For this exercise, please reproduce the records below word for word, from the first line through the line with "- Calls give".

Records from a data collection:
┄┄┄┄┄┄
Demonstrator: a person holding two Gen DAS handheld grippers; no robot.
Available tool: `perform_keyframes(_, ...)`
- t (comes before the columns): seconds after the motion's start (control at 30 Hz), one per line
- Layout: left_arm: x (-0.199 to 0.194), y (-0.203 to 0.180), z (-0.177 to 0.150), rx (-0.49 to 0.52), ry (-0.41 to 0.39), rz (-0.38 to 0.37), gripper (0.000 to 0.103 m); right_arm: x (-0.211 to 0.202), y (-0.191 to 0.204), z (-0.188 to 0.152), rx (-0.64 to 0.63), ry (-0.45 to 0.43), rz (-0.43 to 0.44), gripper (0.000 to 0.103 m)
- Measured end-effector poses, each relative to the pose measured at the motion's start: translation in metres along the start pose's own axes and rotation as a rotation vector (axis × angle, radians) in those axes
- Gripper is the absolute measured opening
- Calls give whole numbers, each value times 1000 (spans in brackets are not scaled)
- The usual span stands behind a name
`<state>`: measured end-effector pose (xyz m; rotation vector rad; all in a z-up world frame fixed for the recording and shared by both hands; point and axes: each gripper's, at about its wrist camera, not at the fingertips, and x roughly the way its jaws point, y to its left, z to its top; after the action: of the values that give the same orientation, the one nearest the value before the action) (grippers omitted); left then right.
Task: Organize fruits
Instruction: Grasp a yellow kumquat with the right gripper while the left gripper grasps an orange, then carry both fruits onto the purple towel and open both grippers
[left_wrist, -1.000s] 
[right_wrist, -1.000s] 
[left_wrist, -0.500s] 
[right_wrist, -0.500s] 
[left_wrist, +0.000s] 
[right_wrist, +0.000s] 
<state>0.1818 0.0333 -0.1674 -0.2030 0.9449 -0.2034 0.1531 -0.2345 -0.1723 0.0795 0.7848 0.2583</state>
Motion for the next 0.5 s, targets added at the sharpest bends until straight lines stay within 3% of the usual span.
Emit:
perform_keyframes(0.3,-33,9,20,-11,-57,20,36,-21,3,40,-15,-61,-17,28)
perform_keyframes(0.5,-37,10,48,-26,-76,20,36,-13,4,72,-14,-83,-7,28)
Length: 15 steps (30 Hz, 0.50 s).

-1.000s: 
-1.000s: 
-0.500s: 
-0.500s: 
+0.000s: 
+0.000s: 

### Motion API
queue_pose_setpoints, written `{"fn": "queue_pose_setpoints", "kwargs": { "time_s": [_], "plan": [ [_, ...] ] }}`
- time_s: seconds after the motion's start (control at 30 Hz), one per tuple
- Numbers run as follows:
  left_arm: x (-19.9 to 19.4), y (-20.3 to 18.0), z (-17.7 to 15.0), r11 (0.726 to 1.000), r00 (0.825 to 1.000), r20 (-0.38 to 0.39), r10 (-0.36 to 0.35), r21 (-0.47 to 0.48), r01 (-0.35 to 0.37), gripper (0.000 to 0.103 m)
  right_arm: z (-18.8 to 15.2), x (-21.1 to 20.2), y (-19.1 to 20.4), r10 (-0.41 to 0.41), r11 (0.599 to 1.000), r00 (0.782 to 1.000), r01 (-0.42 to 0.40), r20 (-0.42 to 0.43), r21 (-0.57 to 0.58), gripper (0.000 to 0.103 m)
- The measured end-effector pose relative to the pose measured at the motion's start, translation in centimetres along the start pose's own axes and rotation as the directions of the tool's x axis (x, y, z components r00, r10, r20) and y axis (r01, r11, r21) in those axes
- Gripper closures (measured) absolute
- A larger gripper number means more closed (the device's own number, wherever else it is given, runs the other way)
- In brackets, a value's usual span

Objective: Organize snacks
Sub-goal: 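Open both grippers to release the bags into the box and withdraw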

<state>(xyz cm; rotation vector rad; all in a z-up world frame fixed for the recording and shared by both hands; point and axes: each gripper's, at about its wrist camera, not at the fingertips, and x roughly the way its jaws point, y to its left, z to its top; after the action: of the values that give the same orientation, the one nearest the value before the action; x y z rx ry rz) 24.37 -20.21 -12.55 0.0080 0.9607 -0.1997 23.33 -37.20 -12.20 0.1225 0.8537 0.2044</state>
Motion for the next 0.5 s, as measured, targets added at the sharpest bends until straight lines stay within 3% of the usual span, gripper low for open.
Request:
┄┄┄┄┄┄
# [Completed task]
Demonstrator: a person holding two Gen DAS handheld grippers; no robot.
Available tool: `perform_keyframes(_, ...)`
- t (comes before the columns): seconds after the motion's start (control at 30 Hz), one per line
- Layout: left_arm: x (-0.199 to 0.194), y (-0.203 to 0.180), z (-0.177 to 0.150), rx (-0.49 to 0.52), ry (-0.41 to 0.39), rz (-0.38 to 0.37), gripper (0.000 to 0.103 m); right_arm: x (-0.211 to 0.202), y (-0.191 to 0.204), z (-0.188 to 0.152), rx (-0.64 to 0.63), ry (-0.45 to 0.43), rz (-0.43 to 0.44), gripper (0.000 to 0.103 m)
- Measured end-effector poses, each relative to the pose measured at the motion's start: translation in metres along the start pose's own axes and rotation as a rotation vector (axis × angle, radians) in those axes
- Gripper is the absolute measured opening
- Calls give whole numbers, each value times 1000 (spans in brackets are not scaled)

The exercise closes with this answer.